Ah, the underground city. This thing is pretty unique to Montreal if I'm not mistaken. About 40 years ago Canadian National Railways owned three rather large blocks at the center of downtown. In one fell swoop, Place Ville Marie (the cruciform office tower and shopping complex), Central Station, and Place Bonaventure (a trade mart, shopping center, with another hotel on top of thing) were all developed together. The designers hooked up the basement (read: shopping) levels of these three blocks with pedestrian friendly tunnels and the underground city was born. Enter, the subway. Here in Montreal it's called the "metro" after the one in Paris I suppose. Two lines (the green and the orange) run east-west across downtown, separated by just a few blocks. Rubber-tired cars too! When those three blocks were connected to the metro stations, the rest of the downtown core followed suit. Today the network allows you to walk for miles underground around and between the two metro lines. Shops, malls, office buildings, apartment buildings, movie theatres, the hockey arena, suburban train stations. You name it, it's all accessible from the metro without stepping so much as a foot outside. It's a real god-send in the winter. But the tourists find it disorienting, and it does have a way of sucking some of the life off of the streets above.

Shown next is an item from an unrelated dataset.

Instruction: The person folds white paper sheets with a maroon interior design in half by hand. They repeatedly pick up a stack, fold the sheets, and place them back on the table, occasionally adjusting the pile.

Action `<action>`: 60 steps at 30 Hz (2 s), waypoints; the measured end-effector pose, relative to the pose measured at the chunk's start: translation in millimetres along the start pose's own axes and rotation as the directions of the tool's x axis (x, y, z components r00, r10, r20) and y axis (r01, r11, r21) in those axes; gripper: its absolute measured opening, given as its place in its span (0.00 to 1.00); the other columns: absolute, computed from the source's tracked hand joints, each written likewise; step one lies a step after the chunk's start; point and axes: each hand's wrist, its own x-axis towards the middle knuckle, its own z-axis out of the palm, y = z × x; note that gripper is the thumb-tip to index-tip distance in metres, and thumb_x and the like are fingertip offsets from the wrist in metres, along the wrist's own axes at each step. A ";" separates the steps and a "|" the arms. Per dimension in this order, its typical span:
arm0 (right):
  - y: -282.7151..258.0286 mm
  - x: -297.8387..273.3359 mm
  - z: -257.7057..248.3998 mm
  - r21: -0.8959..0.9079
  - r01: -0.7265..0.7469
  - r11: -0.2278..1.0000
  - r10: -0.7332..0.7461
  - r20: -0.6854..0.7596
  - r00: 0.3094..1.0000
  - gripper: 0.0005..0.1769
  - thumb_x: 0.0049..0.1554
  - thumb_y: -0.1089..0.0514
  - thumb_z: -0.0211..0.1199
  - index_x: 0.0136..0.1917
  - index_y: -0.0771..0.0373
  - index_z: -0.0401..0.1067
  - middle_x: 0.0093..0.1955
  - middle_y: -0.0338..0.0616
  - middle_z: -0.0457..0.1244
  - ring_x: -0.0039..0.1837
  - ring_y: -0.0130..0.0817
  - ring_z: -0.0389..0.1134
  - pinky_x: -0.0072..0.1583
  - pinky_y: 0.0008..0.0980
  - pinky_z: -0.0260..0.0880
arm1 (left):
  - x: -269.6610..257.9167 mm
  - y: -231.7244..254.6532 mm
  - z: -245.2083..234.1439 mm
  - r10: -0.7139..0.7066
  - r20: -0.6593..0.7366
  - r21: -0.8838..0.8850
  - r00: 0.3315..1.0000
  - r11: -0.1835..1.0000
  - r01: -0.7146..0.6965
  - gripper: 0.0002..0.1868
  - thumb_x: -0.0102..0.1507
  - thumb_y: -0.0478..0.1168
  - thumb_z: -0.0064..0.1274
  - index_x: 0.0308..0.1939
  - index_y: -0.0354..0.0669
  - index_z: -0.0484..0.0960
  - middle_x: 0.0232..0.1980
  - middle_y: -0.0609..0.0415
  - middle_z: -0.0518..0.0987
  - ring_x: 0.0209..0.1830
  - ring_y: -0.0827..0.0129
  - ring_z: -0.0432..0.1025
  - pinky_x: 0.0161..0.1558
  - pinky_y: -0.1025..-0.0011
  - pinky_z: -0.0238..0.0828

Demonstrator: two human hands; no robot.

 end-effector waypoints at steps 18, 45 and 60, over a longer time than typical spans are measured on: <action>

Then there's Mount Royal. Our beautiful "mountain" park right in the middle of the city. But I think I've blathered on more than enough for one night. Sorry if I've bored you to tears. It's just that Montreal is what I know and love. If I've touched on any subject you find interesting, buy all means start a new thread and lets see where it goes. If you could introduce yourself a bit, that would be nice too. Some context is always good.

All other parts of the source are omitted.